Shelby patted her arm. “Guess that’s why he never asked me to take the chair for a while.”

Jackie pulled a Northwestern sweatshirt over her head and zipped the bag. “Can we not discuss this right now?”

“Sure thing, hon. Just saying is all, and I know Nick. There’s something there.”

Jackie shouldered the bag. “Can we go?”

They stopped at the gift shop on the way out, and Shelby bought a bouquet of flowers. Jackie thought for a moment she might be giving them to her, but Shelby said nothing, just smiling with those perfect, brilliantly red lips. Nick waited with the car doors open when they stepped out of the hospital side entrance.

“Get in,” he said, pulling the bag from Jackie’s shoulder. “We move fast, they won’t even notice we’ve left.”

Jackie looked around but saw nobody out of the ordinary. “They who?”

“There’s more than a few folks around interested in how you vanished from the basement of a burning funeral home and reappeared two days later,” Shelby replied. “You can go around front and conduct an interview or ten if you want.”

Jackie quickly ducked into the backseat of the car and hunkered down. What a nightmare that would be. She had not even considered that possibility. “Let’s go.”

They wound through the city’s streets, still wet from an early morning rain. It was cool and breezy, a typical early fall day in Chicago. Nothing, however, felt typical anymore. Jackie had seen things no living person had any business seeing.
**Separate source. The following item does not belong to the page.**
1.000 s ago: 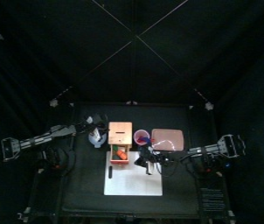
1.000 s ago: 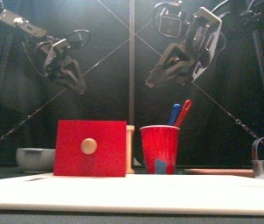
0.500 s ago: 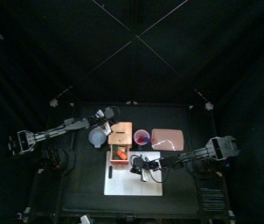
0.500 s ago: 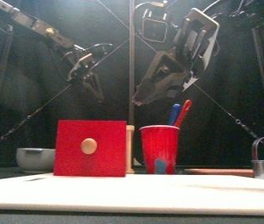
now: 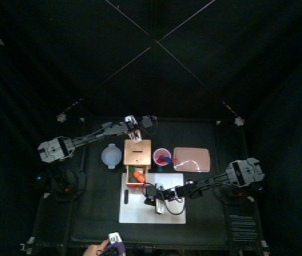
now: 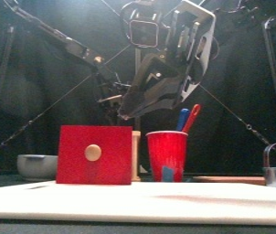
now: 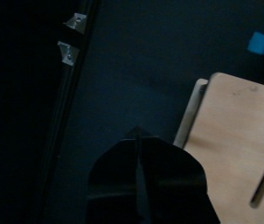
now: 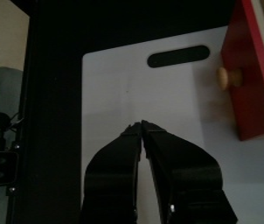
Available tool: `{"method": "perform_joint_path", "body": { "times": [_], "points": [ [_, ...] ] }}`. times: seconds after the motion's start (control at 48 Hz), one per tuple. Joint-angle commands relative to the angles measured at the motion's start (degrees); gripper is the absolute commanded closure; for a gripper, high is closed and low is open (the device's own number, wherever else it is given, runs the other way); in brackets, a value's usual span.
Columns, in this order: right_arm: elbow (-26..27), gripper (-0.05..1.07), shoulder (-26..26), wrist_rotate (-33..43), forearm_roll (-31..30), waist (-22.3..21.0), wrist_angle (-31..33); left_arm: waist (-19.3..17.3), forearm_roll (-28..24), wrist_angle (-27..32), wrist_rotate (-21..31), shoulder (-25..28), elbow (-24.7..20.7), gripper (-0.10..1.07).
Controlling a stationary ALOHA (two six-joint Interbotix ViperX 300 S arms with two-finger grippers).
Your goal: Close drawer
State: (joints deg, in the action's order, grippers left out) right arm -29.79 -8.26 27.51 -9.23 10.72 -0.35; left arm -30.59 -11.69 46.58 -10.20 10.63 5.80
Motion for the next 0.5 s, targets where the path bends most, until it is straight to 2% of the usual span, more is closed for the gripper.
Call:
{"method": "perform_joint_path", "body": {
  "times": [0.0, 0.188, 0.312, 0.479],
  "points": [
    [1.41, 0.52, 0.26, 0.0, 0.18, 0.18, -0.18, -0.18, 0.35, 0.26, -1.41, 1.05, -3.08, 0.61],
    [2.99, 0.52, -2.46, 0.0, 0.53, 0.09, -0.18, -0.26, 2.29, 0.26, -4.13, 2.11, -2.99, 0.61],
    [5.8, 0.52, -5.19, 0.0, 0.26, -0.18, 0.09, -0.44, 3.52, 0.18, -5.8, 2.46, -1.93, 0.61],
    [10.81, 0.52, -7.56, 0.09, 0.35, -0.79, 4.75, -0.26, 5.1, -0.26, -8.44, 2.99, -0.18, 0.61]
  ]
}}
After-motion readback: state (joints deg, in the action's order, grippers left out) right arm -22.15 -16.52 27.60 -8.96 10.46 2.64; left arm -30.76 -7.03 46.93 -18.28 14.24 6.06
She was getting a ride home from a couple vampires, one of whom she could not decide what to think of. The man, a good-looking one at that, had saved her life. By itself, that had some potential right there. A couple weeks ago, it would have made for a rollicking, drunken night of sex, and then it would have been back to work the next day, out of sight and out of mind. But now?
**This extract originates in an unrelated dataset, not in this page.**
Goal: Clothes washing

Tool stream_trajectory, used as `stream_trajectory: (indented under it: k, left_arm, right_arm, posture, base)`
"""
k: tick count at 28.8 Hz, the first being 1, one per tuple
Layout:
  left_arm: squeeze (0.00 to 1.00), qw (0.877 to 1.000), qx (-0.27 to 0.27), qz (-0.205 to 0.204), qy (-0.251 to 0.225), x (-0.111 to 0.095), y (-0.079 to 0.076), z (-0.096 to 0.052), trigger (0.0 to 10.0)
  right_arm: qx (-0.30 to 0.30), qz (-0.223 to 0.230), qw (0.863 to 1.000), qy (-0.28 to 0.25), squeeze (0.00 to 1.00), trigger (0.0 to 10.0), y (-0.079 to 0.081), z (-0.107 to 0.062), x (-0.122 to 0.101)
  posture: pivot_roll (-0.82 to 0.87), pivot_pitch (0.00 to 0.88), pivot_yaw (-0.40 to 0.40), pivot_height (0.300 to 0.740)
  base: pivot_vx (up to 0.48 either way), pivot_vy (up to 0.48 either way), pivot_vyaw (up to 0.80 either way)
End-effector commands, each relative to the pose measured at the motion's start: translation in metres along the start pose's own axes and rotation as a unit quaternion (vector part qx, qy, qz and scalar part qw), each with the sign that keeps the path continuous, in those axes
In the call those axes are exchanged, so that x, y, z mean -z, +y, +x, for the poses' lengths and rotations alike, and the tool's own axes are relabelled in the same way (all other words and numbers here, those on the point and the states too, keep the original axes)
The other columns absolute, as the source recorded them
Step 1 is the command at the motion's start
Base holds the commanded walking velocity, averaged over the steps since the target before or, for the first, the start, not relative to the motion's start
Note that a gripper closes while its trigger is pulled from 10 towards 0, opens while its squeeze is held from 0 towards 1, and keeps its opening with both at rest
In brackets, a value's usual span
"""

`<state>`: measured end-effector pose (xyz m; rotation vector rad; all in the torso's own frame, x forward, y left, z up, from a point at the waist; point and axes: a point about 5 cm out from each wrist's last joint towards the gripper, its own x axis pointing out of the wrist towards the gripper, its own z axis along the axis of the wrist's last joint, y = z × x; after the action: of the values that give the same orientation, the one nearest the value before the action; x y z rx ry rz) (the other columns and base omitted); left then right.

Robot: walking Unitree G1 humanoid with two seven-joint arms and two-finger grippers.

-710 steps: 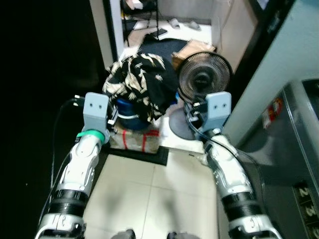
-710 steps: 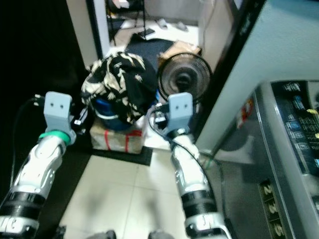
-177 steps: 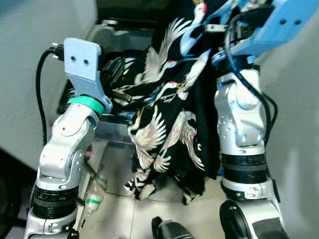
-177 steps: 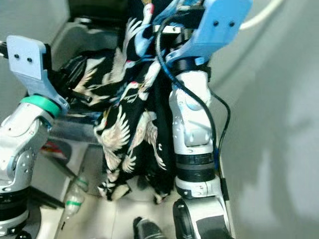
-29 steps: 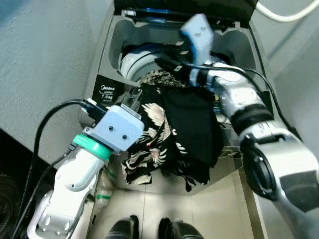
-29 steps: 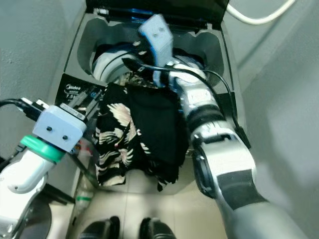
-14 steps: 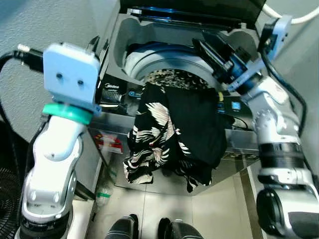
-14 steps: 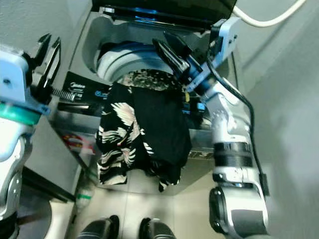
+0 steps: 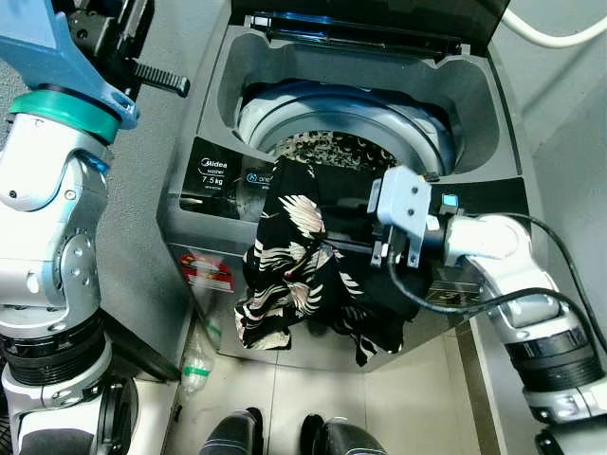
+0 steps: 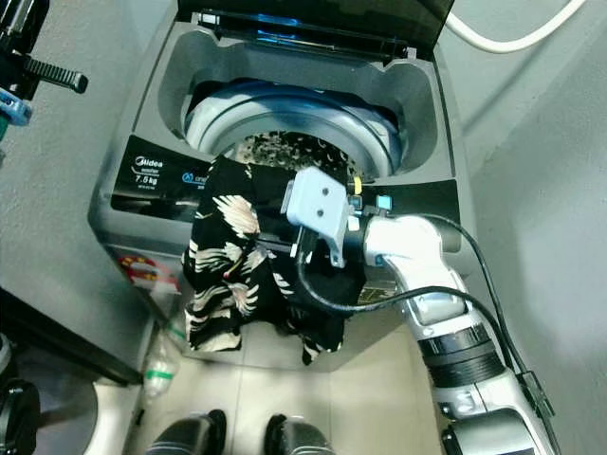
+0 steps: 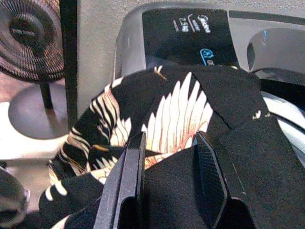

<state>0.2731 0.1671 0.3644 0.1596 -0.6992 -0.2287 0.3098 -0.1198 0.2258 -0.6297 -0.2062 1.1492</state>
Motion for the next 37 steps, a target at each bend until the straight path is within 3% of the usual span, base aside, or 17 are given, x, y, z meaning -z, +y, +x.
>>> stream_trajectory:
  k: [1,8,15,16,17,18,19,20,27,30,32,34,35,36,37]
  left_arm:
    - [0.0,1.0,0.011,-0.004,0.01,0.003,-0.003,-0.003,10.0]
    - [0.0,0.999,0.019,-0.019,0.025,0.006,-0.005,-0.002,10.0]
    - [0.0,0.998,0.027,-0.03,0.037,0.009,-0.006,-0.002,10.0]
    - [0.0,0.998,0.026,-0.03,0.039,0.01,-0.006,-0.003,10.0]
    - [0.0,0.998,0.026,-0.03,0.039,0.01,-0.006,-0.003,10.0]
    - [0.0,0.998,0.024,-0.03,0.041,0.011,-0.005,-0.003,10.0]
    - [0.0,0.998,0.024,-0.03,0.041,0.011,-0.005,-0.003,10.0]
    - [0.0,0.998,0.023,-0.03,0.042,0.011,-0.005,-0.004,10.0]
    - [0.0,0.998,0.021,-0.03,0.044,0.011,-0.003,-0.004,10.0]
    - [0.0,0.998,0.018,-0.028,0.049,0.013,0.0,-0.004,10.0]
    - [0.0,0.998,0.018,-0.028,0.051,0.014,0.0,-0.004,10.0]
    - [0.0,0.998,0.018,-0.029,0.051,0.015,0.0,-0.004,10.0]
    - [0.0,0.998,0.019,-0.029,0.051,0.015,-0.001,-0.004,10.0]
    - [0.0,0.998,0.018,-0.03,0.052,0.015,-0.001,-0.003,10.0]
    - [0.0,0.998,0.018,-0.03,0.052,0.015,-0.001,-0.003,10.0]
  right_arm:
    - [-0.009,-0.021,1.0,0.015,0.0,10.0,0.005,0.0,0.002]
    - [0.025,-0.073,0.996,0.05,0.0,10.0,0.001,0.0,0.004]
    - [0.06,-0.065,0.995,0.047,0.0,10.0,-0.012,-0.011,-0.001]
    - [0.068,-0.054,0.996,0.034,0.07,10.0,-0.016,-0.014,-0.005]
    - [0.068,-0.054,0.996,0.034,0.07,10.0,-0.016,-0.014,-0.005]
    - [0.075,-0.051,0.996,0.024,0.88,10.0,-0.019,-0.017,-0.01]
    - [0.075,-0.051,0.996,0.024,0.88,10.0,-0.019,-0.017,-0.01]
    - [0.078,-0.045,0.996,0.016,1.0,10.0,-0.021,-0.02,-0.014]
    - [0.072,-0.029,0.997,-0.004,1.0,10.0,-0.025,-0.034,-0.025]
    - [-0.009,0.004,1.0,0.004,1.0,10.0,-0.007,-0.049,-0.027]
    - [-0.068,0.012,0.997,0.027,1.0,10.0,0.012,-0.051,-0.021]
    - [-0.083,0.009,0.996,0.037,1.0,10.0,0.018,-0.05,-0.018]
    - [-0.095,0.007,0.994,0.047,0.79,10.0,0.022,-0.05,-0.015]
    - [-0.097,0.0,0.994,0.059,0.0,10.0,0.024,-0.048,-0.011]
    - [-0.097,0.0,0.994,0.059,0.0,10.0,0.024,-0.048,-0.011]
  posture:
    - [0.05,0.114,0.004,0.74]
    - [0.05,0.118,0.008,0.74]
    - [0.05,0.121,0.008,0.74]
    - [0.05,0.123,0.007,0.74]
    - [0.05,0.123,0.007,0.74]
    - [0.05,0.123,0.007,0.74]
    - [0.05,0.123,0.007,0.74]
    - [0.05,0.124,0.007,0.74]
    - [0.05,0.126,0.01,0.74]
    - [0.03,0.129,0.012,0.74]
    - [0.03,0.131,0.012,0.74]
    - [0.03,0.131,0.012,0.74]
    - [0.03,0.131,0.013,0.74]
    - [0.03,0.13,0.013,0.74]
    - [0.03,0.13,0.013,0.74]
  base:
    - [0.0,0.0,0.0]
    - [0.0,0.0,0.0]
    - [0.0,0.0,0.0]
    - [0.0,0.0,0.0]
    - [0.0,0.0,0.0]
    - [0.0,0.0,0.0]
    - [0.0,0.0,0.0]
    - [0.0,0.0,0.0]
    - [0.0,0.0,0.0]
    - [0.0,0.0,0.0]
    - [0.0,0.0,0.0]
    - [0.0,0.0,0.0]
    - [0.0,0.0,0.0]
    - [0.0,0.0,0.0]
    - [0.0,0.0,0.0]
Life had shifted in a very peculiar direction, and Jackie could not decide what to make of it. Begrudgingly, she had to admit there was something there with Nick, and it could easily be chalked up to the intensity of circumstance, but there was something more. Yet was it really there, or just because she wanted it to be there, needed it to be there? She could not go back to her old life and ways. That Jackie no longer existed, the one who had bled out into the mouth of the man sitting in the front seat. What was left? Did it matter?
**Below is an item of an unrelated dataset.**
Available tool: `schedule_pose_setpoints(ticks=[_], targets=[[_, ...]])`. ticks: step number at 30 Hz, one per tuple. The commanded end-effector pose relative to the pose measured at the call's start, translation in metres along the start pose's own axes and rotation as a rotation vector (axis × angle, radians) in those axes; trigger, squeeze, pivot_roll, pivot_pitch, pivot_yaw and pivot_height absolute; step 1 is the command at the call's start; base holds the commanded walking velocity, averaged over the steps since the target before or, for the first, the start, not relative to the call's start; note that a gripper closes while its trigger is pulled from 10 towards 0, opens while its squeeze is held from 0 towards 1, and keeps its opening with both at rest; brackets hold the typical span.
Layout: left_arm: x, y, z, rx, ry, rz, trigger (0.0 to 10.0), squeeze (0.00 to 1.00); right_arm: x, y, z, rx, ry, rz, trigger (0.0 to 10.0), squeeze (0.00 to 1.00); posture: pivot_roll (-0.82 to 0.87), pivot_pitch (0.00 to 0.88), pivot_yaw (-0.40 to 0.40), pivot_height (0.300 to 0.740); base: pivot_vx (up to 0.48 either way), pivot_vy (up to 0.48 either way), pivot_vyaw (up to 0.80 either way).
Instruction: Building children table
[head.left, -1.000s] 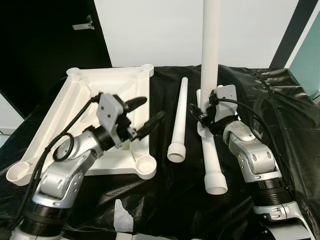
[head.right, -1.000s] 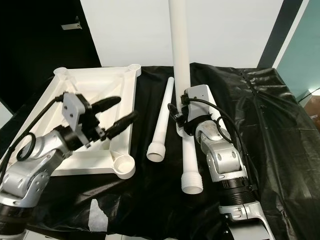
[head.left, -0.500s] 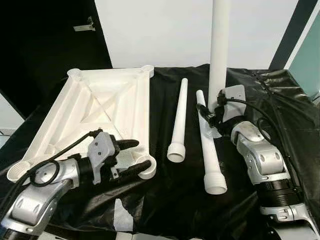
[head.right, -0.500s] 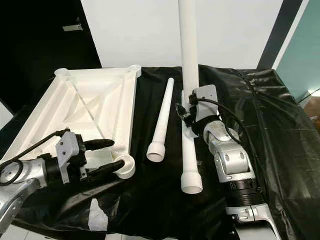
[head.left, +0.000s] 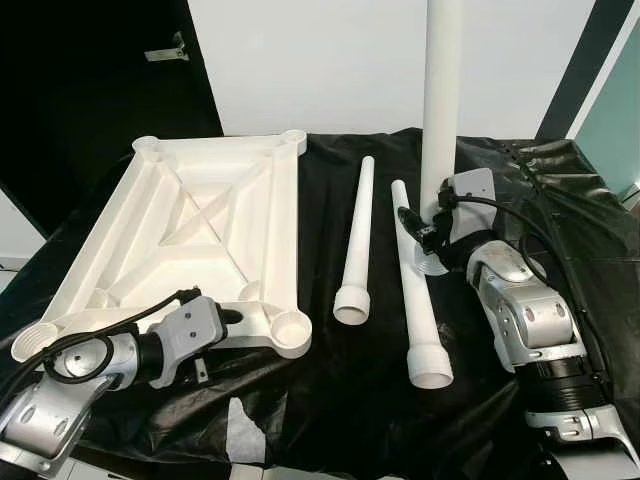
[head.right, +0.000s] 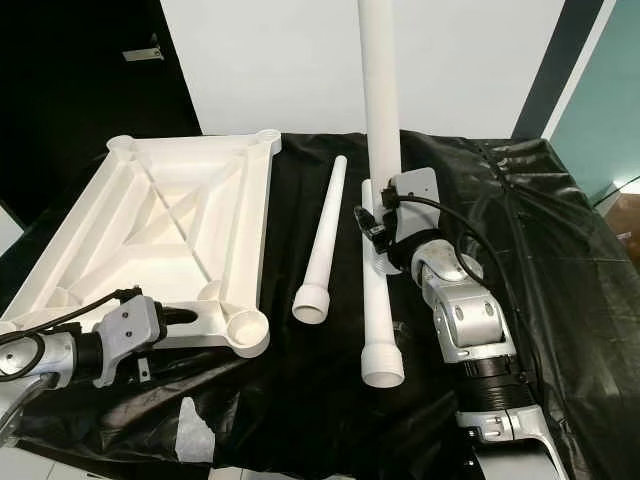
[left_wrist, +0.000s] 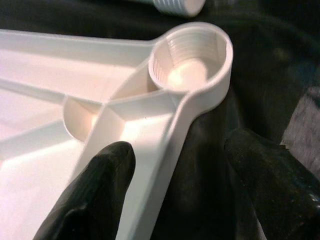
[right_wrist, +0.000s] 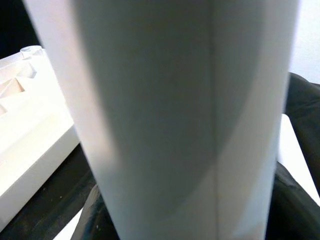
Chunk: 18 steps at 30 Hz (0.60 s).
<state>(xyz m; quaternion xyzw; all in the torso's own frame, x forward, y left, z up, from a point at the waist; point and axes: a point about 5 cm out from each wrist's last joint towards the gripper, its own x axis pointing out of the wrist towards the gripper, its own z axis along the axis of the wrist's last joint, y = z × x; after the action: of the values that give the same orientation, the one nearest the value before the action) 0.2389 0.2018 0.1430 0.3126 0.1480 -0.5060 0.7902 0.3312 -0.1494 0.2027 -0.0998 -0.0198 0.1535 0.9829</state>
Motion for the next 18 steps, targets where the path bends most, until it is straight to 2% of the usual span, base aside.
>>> schedule_pose_setpoints(ticks=[1, 6, 12, 13, 14, 15, 17, 18], targets=[[0.002, 0.002, -0.003, 0.020, 0.039, 0.000, 10.0, 0.00, 0.002, 0.001, 0.004, 0.006, -0.009, 0.011, 10.0, 0.00, -0.01, 0.000, 0.004, 0.740, 0.000, 0.000, 0.00], [0.006, 0.006, -0.007, 0.032, 0.056, 0.019, 10.0, 0.00, 0.003, 0.001, 0.005, 0.001, -0.013, 0.013, 10.0, 0.00, -0.01, 0.000, 0.006, 0.740, 0.000, 0.000, 0.00], [0.015, 0.016, -0.015, 0.046, 0.120, 0.107, 10.0, 0.00, 0.003, 0.003, 0.005, 0.010, -0.013, 0.011, 10.0, 0.00, -0.02, 0.000, 0.012, 0.740, 0.000, 0.000, 0.00], [0.015, 0.016, -0.015, 0.049, 0.125, 0.107, 8.2, 0.00, 0.003, 0.004, 0.005, 0.012, -0.013, 0.011, 10.0, 0.00, -0.02, 0.000, 0.013, 0.740, 0.000, 0.000, 0.00], [0.016, 0.016, -0.016, 0.050, 0.127, 0.105, 8.2, 0.00, 0.003, 0.004, 0.005, 0.013, -0.013, 0.010, 10.0, 0.00, -0.02, 0.000, 0.014, 0.740, 0.000, 0.000, 0.00], [0.016, 0.017, -0.015, 0.052, 0.127, 0.105, 5.2, 0.00, 0.003, 0.004, 0.005, 0.013, -0.013, 0.010, 10.0, 0.00, -0.03, 0.000, 0.015, 0.740, 0.000, 0.000, 0.00], [0.016, 0.017, -0.015, 0.052, 0.130, 0.104, 5.2, 0.00, 0.004, 0.004, 0.005, 0.014, -0.013, 0.010, 10.0, 0.00, -0.03, 0.000, 0.017, 0.740, 0.000, 0.000, 0.00], [0.017, 0.018, -0.015, 0.059, 0.130, 0.104, 2.9, 0.00, 0.004, 0.005, 0.006, 0.014, -0.014, 0.010, 10.0, 0.00, -0.03, 0.000, 0.017, 0.740, 0.000, 0.000, 0.00]])
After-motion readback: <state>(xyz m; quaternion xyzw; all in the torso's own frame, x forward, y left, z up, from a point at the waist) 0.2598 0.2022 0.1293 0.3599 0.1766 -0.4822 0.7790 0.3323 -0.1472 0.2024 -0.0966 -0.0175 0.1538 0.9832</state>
Jackie stared at the bouquet in the seat next to her, bright and summery in color, an overabundance of daisies packed into its tightly wound band.

“What are the flowers for?”

Shelby looked back with a sympathetic smile. “Laurel.”

Before she could wonder why, Nick turned his car into the driveway of the Montrose Cemetery. She stared out the window, row after row of marble stones filing past. They made their way to the back of the property, where it butted up against the edge of the LaBagh Woods. In a few more weeks it would be a beautiful setting with the trees changing into their fall dress. When Nick stopped the car, Jackie could plainly see their destination a few meters off into the manicured lawn, where a mound of flowers still adorned a fresh grave.

For a long minute, Jackie could only stare out the window at it. The finality of everything, of what had happened to them, the unheeded warning to leave all this alone, grew out of the ground before her in an absurdly mocking pile of cheerful color. She began to cry.

“Go,” Shelby said.

Nobody had mentioned the funeral or that she had missed it. The tears would not stop. While she still had any nerve left to get out of the car, Jackie picked up the bouquet from the seat and stepped out. The air had become oddly still and silent. At the foot of the grave, Jackie stopped, holding the flowers limply in one hand. Such a trifling thing to bring them here, a wholly inadequate gesture to someone who had been so much more than just her friend. She wiped at the tears with the back of her other hand, throat too constricted to force out any words. Not that any words could convey her feelings at that moment.

“They’re pretty,” Laurel said. “Daisies are my favorite flower.”

Jackie knelt down and set them at the edge of the others, managing at last to force out a single, choked word. “Hi.”

“It was a lovely funeral,” Laurel said. “Pernetti even cried like a baby.”